§ Dataset records
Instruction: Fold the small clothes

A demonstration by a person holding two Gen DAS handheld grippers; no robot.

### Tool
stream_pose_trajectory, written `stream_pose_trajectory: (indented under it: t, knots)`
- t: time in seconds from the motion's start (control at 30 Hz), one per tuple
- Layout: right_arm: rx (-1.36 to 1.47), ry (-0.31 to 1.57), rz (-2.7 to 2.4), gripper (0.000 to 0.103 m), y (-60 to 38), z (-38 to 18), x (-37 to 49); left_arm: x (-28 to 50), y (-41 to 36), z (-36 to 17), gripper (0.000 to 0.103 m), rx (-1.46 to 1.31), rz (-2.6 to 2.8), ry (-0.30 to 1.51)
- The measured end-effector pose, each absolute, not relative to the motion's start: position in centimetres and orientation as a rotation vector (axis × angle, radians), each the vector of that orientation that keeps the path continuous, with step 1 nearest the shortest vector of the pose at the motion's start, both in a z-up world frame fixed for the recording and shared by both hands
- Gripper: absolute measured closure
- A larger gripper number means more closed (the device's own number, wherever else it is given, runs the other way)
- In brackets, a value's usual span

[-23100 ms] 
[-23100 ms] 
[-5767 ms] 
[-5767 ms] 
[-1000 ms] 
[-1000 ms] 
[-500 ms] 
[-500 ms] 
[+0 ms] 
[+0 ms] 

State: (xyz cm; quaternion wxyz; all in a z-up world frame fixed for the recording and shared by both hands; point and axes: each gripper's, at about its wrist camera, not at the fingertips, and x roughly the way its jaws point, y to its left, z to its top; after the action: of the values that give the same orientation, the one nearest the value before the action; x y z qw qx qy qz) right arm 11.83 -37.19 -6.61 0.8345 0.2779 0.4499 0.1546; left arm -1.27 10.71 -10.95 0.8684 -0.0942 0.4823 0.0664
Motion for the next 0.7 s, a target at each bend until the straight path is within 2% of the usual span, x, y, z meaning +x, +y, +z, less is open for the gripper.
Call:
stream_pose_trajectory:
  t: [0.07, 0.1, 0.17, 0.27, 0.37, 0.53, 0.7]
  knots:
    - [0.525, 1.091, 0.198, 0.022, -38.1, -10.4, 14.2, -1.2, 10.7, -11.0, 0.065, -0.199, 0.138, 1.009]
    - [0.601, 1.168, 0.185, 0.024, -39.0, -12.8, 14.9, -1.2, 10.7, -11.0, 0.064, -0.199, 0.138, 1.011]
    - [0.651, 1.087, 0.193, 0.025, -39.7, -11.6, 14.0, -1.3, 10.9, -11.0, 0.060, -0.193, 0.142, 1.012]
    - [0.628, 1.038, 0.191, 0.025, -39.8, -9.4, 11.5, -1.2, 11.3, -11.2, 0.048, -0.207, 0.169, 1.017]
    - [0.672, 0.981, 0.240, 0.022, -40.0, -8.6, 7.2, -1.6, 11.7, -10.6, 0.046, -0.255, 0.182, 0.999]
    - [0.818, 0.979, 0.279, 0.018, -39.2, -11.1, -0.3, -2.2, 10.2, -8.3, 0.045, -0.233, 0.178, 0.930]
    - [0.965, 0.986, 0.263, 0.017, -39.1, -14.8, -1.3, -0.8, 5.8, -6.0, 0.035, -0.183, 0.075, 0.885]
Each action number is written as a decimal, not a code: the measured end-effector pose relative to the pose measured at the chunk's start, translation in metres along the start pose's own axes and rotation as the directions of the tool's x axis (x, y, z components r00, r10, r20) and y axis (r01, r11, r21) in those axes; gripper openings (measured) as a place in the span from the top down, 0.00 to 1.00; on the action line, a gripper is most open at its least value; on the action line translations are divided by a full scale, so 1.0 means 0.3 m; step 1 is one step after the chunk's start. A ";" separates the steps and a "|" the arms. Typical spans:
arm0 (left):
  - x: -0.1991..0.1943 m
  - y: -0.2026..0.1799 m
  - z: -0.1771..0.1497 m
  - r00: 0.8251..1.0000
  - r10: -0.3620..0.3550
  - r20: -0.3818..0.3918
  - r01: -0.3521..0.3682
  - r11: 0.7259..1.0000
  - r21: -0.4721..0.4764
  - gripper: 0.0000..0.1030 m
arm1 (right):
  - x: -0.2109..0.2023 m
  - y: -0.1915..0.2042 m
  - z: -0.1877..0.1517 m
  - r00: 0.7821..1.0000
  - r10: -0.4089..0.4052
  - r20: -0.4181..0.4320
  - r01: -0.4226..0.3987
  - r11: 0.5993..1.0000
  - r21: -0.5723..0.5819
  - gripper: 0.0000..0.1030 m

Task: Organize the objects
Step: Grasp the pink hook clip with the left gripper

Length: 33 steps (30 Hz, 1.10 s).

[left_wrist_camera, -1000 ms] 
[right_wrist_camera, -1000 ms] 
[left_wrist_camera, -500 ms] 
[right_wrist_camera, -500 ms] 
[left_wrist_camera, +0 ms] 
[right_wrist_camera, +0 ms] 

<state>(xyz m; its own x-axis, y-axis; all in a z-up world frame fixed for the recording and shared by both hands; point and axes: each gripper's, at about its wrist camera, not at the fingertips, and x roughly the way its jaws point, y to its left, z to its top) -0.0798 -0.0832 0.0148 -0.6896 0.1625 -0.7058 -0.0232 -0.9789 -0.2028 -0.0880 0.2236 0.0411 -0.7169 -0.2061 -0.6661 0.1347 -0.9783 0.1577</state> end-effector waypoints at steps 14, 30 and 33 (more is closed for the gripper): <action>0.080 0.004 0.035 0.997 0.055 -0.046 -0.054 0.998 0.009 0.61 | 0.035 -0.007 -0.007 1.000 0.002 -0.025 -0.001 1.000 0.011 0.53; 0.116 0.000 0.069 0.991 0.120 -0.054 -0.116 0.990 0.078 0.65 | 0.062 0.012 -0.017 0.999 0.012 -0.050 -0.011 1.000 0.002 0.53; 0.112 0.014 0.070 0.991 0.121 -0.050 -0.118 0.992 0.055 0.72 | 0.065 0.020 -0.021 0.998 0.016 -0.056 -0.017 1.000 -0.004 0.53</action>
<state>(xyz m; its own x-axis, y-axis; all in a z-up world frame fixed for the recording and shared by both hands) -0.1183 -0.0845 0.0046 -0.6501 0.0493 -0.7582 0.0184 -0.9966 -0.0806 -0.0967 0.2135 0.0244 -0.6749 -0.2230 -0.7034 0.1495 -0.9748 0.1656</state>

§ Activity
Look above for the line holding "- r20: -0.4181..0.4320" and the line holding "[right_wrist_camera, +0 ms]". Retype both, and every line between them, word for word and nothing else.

§ Answer to the problem
  - r20: -0.4181..0.4320
  - r01: -0.4226..0.3987
  - r11: 0.5993..1.0000
  - r21: -0.5723..0.5819
  - gripper: 0.0000..0.1030 m

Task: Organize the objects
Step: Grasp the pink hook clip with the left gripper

Length: 33 steps (30 Hz, 1.10 s).

[left_wrist_camera, -1000 ms] 
[right_wrist_camera, -1000 ms] 
[left_wrist_camera, -500 ms] 
[right_wrist_camera, -500 ms] 
[left_wrist_camera, +0 ms] 
[right_wrist_camera, +0 ms] 

Nothing further belongs to this answer.